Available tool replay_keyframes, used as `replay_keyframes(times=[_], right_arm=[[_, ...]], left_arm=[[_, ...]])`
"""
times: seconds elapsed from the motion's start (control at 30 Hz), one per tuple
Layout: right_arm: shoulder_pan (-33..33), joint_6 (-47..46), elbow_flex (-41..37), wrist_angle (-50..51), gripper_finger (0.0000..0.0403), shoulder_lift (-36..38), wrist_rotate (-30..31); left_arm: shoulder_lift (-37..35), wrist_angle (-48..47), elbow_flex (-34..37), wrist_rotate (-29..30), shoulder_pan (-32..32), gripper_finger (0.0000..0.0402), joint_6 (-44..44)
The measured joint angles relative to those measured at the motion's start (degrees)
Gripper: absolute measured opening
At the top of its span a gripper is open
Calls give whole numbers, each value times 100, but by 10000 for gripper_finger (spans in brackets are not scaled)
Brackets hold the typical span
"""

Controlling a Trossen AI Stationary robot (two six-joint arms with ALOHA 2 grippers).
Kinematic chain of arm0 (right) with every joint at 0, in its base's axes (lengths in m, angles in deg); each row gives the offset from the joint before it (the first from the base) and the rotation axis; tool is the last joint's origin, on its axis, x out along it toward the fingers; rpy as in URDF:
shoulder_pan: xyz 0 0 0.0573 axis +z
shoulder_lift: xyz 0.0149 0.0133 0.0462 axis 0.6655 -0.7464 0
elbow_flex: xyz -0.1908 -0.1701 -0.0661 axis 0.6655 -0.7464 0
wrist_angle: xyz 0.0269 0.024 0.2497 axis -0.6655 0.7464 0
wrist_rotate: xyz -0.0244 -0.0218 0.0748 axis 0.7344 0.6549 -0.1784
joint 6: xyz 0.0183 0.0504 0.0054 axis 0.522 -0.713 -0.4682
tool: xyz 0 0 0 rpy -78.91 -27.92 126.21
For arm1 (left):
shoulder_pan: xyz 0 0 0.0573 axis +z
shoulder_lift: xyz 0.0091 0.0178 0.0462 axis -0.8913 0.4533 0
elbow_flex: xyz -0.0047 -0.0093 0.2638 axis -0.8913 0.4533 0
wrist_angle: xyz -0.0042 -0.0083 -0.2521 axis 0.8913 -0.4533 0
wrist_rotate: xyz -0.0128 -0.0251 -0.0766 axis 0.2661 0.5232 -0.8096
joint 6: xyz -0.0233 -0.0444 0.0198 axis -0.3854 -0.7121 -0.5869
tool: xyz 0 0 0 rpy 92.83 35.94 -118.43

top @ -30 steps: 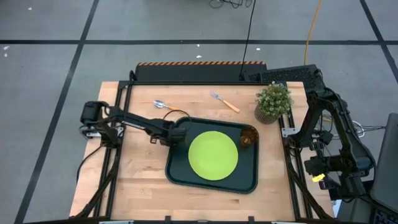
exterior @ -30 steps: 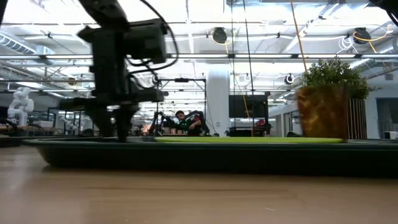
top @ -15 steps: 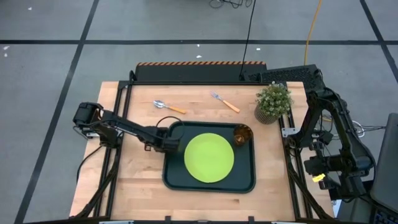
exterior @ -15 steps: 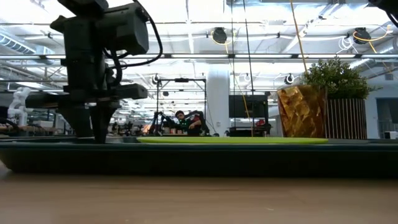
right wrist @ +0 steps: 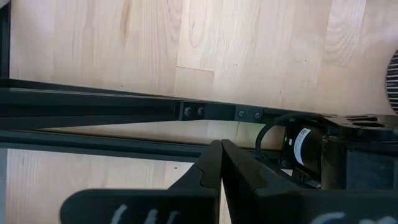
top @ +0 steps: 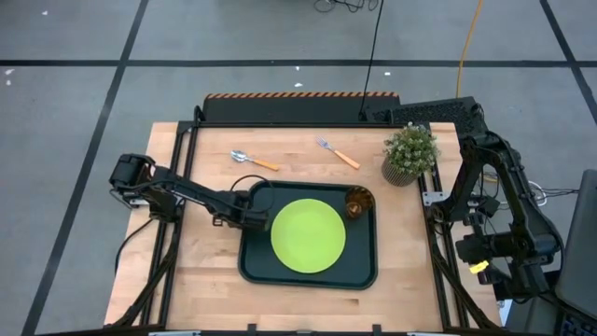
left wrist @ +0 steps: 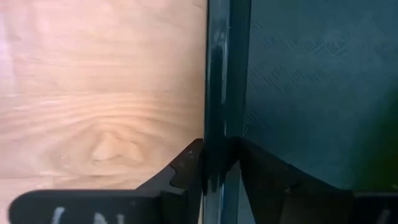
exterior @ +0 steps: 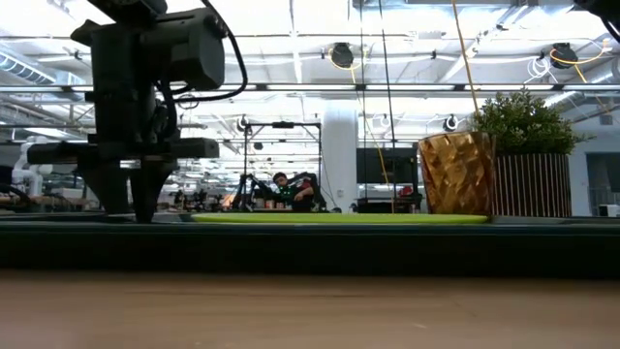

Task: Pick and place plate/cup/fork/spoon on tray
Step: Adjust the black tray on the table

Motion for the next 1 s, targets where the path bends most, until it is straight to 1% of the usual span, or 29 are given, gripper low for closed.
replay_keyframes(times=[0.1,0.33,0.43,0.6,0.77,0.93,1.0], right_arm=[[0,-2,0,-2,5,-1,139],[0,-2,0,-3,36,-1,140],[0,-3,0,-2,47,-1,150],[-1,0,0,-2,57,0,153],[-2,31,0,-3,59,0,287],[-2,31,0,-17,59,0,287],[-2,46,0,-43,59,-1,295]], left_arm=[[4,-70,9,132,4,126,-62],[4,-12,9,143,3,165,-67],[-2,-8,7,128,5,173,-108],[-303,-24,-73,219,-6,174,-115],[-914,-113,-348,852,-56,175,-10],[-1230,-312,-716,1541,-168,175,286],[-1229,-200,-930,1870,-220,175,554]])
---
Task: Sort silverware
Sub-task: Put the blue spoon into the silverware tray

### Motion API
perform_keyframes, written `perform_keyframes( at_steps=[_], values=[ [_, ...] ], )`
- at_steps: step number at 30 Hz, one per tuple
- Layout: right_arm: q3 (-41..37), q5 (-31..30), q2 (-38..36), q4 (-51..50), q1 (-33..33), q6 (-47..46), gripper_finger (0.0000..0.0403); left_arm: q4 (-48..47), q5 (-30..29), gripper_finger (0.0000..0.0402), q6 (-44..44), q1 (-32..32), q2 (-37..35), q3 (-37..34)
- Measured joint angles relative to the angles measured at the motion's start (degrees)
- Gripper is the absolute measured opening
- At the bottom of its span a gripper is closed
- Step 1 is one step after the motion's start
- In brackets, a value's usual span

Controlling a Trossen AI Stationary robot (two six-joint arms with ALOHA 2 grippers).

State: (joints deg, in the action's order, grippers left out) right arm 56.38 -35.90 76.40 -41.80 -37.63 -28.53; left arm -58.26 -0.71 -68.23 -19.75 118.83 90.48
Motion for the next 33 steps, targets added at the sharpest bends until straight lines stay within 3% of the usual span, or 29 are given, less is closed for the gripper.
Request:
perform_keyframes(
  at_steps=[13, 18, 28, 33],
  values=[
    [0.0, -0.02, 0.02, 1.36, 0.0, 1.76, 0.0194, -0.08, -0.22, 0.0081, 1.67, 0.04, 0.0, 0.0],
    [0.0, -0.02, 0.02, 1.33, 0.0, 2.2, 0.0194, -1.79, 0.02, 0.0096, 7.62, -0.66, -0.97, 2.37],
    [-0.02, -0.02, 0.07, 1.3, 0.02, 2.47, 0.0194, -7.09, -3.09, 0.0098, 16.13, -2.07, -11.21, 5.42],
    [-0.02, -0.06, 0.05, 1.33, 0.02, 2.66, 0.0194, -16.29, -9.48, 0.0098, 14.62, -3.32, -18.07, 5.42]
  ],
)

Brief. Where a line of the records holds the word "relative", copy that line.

Final answer.
The measured joint angles relative to those measured at the motion's start (degrees)
- Measured joint angles relative to the angles measured at the motion's start (degrees)

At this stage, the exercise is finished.